With the pictures left out, restate exactly the part below that opens with the line containing "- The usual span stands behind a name" and closes with the line containing "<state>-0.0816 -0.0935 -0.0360".

BEGIN

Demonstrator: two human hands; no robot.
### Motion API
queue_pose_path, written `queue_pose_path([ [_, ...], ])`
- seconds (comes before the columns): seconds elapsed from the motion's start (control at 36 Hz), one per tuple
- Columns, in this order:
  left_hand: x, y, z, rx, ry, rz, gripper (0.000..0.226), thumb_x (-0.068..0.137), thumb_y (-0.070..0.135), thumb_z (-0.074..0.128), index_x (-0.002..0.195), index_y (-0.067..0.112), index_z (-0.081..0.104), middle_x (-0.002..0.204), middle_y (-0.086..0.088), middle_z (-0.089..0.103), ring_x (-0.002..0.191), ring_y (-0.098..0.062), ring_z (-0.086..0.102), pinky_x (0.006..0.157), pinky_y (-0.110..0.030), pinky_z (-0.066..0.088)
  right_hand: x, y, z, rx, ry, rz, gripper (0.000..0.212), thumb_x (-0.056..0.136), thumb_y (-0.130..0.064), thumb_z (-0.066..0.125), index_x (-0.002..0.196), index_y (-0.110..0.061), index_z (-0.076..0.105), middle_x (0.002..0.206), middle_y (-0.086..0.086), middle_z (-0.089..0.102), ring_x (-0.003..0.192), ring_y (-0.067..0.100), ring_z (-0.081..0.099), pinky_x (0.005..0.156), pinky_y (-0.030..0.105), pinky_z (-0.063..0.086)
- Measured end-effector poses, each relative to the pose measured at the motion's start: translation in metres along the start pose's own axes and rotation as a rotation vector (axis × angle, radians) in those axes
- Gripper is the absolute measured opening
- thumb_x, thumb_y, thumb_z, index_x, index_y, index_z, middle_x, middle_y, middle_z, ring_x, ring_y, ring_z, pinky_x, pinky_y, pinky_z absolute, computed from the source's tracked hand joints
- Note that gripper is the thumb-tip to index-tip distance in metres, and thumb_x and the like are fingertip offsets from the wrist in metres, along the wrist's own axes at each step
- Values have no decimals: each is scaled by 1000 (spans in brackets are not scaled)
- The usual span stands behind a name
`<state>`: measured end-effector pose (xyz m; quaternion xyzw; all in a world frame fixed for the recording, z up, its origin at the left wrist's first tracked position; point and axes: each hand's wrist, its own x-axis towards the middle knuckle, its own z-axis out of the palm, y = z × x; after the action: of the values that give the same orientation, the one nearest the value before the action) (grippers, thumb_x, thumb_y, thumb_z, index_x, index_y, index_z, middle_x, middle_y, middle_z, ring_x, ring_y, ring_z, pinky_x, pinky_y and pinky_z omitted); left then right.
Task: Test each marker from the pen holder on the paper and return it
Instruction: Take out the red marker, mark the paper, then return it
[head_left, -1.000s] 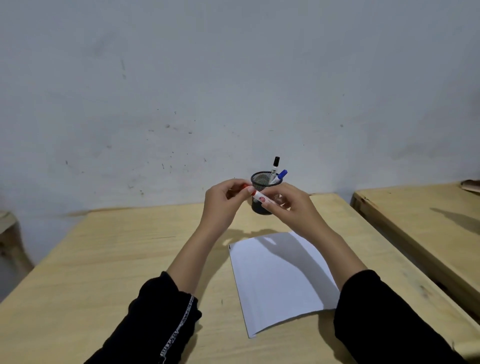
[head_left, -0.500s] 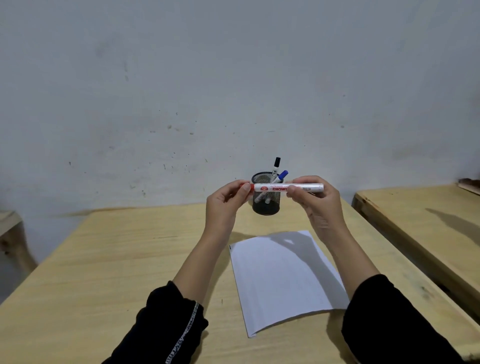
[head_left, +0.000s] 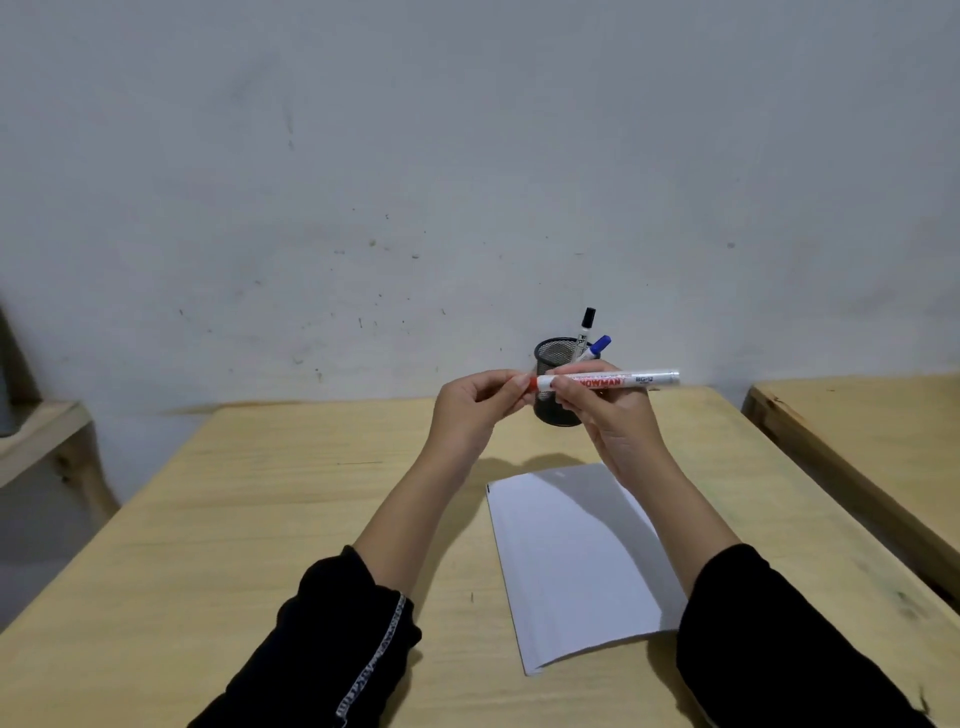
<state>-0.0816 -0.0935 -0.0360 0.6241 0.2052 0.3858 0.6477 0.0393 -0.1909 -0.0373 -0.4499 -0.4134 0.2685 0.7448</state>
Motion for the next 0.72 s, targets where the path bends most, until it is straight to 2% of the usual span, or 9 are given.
queue_pose_path([
  [0.08,7,-3,-16,-13,73,-63,13,89,17,62,82,12,72,64,7,70,66,-2,65,87,-18,52,7,5,-3,-53,21,-23,27,63,-32,82,83,-18,73,87,20,57,84,29,52,77,31,43],
  [0.14,12,-5,-34,-11,117,-89,13,88,16,63,80,11,72,70,4,72,66,-2,66,83,-14,53,11,6,-7,-71,63,-42,32,61,-38,83,84,-19,73,88,18,63,88,28,58,84,36,43],
  [0.22,15,-11,-59,201,111,-94,11,85,13,67,75,12,71,82,-4,71,73,-11,68,79,-17,55,16,9,-12,-58,89,-40,32,60,-40,83,83,-21,72,86,13,65,87,29,60,85,36,44],
  [0.31,17,-23,-73,588,114,-109,11,82,13,68,74,7,72,80,-7,72,71,-16,64,72,-24,53,20,16,-9,-56,112,-13,10,70,-22,77,79,-22,72,80,9,65,79,22,61,83,35,44],
  [0.39,16,-32,-78,823,59,-157,12,81,11,64,80,0,70,71,-4,66,61,-12,55,46,-10,40,21,25,-4,-83,103,11,7,78,-10,70,80,-17,70,84,15,58,84,25,55,82,35,43],
  [0.42,16,-35,-78,866,39,-161,11,81,9,63,79,0,69,70,-2,64,58,-10,52,43,-9,37,21,27,-3,-84,99,19,8,80,-5,68,81,-13,68,85,15,57,84,26,53,79,33,45],
  [0.47,17,-41,-78,945,8,-169,8,80,7,61,77,4,68,72,-2,62,58,-10,50,48,-15,39,20,30,-2,-95,92,29,8,82,-1,65,84,-9,66,87,18,56,84,27,52,73,26,48],
  [0.53,15,-46,-77,1019,-23,-192,8,79,8,61,77,6,68,75,-1,61,62,-12,51,52,-21,38,20,33,-2,-115,86,33,7,82,-1,65,85,-8,66,87,19,56,83,27,51,72,25,48],
  [0.72,16,-56,-75,1035,-47,-183,15,81,16,65,88,3,66,86,-4,58,74,-18,51,59,-24,39,17,39,-3,-122,98,55,8,80,-2,68,84,-8,67,82,15,62,80,23,57,68,21,50],
])
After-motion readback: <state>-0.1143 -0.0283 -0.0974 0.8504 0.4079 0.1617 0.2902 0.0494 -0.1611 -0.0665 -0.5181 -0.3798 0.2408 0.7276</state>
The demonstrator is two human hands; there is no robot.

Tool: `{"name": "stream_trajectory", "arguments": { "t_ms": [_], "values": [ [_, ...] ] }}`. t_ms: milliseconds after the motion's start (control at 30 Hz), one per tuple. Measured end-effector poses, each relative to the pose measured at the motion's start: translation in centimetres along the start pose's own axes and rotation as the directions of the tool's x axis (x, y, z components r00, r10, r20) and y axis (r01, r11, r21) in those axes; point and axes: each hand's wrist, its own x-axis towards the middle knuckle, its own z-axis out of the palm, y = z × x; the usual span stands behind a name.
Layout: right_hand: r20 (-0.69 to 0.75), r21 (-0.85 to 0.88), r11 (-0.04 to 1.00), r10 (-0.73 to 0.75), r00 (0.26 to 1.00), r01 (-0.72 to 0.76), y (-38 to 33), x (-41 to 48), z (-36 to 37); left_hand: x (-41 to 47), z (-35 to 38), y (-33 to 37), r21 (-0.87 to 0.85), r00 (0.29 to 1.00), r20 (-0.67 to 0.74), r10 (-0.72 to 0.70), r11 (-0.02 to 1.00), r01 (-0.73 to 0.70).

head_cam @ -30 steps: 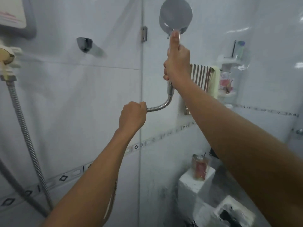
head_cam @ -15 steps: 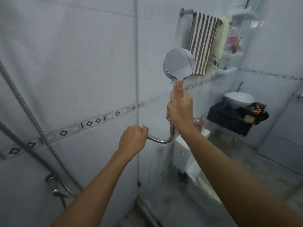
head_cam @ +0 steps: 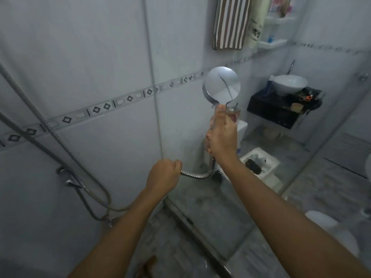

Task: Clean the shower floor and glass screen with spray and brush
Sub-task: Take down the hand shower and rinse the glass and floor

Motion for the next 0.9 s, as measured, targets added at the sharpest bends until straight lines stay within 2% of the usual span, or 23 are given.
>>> {"name": "stream_trajectory", "arguments": {
  "t_ms": [100, 233, 567, 900],
  "values": [
    [-0.018, 0.004, 1.0, 0.019, 1.0, -0.019, 0.2, -2.0, -3.0, -2.2, 1.7, 1.4, -0.007, 0.999, 0.006, -0.032, 0.999, 0.032],
    [-0.061, -0.027, 1.0, 0.014, 0.998, -0.016, 0.8, -4.7, -7.5, -5.7, 4.3, 4.0, 0.047, 0.993, 0.111, 0.044, 0.998, -0.049],
    [-0.151, -0.058, 0.994, 0.08, 0.985, -0.089, 2.2, -10.5, -15.1, -11.5, 10.5, 7.3, 0.102, 0.98, 0.197, -0.009, 0.995, -0.011],
    [-0.183, -0.101, 0.978, 0.162, 0.97, -0.182, 6.4, -12.0, -15.9, -13.8, 12.7, 5.8, 0.187, 0.983, 0.182, -0.039, 0.982, 0.004]
  ]
}}
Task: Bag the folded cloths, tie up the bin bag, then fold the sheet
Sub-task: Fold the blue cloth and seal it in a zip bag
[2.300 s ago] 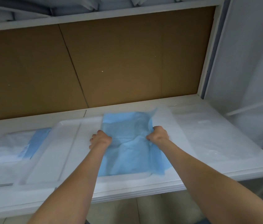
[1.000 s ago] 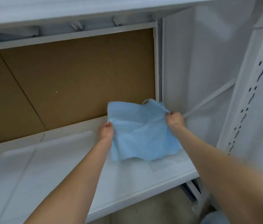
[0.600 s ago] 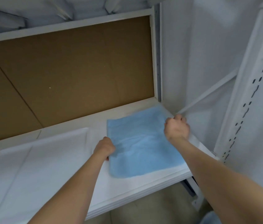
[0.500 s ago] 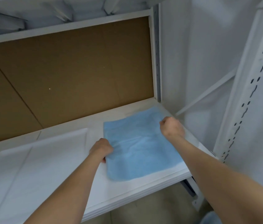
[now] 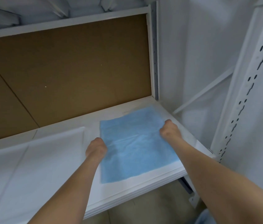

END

## Completed exercise
- The usual span stands behind a name
`<state>`: measured end-effector pose (xyz m; quaternion xyzw; all in a world frame fixed for the recording, z up, its origin at the left wrist's first tracked position; point and axes: each hand's wrist, its own x-axis towards the middle knuckle, its own z-axis out of the palm, y = z × x; after the action: of the values that give the same orientation, the one nearest the value before the action) (grippers, thumb_x, thumb_y, thumb_z, index_x, index_y, index_z, middle_x, middle_y, middle_z, ring_x, ring_y, ring_z, pinky_x, pinky_y and pinky_z omitted); left then right.
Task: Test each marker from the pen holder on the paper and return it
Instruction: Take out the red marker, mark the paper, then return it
[head_left, -1.000s] 
[head_left, -0.500s] 
[head_left, +0.000s] 
<state>-0.0816 -0.0935 -0.0360 0.6241 0.2052 0.3858 0.6477 0.0393 -0.1909 -0.0373 -0.4499 -0.4134 0.2685 0.7448</state>

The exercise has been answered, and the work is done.